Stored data
[Start of Attachment]

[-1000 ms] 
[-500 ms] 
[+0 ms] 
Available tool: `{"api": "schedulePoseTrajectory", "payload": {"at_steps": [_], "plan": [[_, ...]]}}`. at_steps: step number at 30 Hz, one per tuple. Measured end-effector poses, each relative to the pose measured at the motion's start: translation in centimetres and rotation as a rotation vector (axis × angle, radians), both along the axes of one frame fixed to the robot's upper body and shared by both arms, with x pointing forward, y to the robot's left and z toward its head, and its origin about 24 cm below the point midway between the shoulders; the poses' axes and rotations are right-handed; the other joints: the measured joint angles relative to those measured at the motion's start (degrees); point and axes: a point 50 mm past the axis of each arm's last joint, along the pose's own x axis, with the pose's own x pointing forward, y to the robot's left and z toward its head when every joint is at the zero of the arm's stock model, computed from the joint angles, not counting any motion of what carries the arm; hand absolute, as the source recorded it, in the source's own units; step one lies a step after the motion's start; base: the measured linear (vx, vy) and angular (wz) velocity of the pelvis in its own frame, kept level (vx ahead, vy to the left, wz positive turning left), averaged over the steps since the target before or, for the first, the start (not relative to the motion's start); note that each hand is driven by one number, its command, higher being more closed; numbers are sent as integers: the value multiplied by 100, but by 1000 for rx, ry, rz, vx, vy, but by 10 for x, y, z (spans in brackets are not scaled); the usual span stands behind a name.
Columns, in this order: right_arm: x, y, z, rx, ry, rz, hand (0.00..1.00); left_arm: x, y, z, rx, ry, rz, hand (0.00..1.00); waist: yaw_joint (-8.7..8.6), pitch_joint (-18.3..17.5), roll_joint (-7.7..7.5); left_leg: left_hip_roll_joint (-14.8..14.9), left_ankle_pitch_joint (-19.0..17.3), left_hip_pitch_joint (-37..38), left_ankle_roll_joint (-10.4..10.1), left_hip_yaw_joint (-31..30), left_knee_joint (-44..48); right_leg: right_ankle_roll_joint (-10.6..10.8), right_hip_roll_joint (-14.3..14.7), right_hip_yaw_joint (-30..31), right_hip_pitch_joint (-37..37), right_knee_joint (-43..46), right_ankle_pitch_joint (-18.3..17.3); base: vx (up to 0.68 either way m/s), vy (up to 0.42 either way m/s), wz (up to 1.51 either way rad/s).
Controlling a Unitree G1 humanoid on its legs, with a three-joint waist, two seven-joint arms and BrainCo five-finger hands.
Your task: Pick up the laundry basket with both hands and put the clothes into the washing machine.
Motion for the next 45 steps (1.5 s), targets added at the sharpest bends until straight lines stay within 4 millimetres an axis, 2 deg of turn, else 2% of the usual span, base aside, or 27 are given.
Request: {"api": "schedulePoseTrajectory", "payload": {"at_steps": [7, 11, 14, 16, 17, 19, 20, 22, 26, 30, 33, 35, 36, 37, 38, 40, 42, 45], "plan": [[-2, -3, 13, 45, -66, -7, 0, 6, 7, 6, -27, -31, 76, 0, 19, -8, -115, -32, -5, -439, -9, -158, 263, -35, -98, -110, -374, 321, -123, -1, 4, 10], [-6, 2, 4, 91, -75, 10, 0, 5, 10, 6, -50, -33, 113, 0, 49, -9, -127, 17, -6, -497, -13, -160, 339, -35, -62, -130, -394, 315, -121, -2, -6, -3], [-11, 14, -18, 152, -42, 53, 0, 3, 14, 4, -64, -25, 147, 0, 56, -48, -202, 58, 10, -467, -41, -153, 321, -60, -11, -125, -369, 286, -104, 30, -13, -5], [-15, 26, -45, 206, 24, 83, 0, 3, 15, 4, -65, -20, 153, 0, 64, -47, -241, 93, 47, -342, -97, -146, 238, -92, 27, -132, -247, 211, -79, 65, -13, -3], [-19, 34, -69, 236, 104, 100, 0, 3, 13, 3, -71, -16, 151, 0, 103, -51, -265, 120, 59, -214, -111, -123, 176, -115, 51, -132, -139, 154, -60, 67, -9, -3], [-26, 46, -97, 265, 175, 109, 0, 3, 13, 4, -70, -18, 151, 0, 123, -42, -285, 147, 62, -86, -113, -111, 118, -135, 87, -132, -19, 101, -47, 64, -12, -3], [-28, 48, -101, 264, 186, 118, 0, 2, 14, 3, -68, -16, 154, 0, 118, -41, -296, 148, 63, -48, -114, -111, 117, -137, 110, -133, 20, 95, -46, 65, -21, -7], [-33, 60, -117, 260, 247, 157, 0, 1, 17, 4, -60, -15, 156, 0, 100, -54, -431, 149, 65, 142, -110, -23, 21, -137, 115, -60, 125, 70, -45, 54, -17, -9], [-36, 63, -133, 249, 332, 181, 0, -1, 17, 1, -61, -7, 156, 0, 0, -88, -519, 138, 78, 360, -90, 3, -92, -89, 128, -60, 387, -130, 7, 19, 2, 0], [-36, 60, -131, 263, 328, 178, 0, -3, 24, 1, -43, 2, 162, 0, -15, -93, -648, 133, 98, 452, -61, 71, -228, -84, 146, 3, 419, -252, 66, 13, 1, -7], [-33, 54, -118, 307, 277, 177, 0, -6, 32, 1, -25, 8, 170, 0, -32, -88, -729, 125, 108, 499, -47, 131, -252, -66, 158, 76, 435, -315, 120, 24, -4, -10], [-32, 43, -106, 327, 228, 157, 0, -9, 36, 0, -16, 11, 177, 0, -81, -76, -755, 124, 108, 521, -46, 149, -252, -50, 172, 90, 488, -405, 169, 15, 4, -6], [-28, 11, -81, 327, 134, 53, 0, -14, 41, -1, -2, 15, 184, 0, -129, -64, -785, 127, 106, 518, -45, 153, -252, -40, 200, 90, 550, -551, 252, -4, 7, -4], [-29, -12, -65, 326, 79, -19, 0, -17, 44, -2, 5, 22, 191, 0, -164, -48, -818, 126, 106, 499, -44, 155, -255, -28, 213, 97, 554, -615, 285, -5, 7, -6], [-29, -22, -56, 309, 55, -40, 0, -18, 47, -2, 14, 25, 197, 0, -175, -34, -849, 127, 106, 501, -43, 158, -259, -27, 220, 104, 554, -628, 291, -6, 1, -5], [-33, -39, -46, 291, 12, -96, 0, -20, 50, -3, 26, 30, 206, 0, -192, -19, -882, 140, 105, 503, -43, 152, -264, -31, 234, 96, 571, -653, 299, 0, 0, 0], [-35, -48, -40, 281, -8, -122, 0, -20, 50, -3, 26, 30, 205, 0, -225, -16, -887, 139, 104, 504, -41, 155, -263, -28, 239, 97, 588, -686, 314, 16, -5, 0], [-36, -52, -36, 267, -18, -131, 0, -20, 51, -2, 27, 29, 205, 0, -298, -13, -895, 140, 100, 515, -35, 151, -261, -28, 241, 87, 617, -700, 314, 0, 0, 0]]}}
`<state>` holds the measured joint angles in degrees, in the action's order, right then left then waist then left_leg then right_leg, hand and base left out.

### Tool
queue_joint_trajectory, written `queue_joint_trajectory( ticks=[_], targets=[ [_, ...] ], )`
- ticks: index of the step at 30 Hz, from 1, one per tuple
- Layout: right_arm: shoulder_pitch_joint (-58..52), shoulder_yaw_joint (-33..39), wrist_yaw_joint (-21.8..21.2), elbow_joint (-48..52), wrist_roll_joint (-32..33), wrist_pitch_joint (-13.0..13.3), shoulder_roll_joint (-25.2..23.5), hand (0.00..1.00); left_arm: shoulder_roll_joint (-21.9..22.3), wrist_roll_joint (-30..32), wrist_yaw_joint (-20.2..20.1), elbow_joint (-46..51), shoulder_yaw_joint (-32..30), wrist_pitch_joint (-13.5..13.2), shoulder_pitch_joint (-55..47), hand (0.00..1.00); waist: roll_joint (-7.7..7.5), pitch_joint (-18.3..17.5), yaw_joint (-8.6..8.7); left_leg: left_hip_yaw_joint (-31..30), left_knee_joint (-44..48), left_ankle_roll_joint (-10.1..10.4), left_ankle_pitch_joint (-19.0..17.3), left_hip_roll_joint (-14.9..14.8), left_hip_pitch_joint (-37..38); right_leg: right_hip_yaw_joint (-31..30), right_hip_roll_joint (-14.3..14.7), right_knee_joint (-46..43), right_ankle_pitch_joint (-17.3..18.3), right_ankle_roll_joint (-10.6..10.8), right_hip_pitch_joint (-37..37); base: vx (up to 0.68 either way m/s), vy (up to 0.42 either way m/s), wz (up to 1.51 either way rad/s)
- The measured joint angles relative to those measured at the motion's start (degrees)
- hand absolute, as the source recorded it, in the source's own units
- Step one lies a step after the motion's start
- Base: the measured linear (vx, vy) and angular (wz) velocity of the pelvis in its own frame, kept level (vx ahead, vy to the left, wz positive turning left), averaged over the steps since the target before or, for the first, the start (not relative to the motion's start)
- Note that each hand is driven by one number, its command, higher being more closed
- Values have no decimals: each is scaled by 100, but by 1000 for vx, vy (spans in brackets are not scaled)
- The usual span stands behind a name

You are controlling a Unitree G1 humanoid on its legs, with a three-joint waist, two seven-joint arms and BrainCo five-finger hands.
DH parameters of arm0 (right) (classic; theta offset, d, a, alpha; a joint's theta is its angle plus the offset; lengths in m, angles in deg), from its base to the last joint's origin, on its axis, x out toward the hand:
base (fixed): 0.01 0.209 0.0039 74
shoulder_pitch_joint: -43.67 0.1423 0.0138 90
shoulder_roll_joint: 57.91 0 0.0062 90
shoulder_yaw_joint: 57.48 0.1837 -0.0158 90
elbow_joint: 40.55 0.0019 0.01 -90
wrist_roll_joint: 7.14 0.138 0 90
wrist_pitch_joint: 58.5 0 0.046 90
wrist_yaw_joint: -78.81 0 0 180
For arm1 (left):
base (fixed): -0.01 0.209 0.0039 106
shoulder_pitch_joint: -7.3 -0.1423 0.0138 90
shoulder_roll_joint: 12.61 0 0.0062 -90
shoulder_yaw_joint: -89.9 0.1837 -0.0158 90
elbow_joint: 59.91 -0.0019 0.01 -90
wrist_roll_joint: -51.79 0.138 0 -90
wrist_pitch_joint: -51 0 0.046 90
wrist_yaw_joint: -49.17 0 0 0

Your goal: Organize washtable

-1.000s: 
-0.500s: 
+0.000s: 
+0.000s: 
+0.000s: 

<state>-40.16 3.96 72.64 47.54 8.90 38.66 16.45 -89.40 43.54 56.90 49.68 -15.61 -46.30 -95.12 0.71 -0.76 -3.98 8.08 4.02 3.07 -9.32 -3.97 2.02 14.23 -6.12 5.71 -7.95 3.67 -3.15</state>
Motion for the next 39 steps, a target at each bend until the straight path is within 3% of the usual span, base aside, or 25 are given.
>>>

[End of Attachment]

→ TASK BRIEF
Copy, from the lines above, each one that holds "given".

→ YOUR RESPONSE
Motion for the next 45 steps (1.5 s), targets added at the sharpest bends until straight lines stay within 4 millimetres an axis, 2 deg of turn, else 2% of the usual span, base aside, or 27 are given.
Motion for the next 39 steps, a target at each bend until the straight path is within 3% of the usual span, base aside, or 25 are given.

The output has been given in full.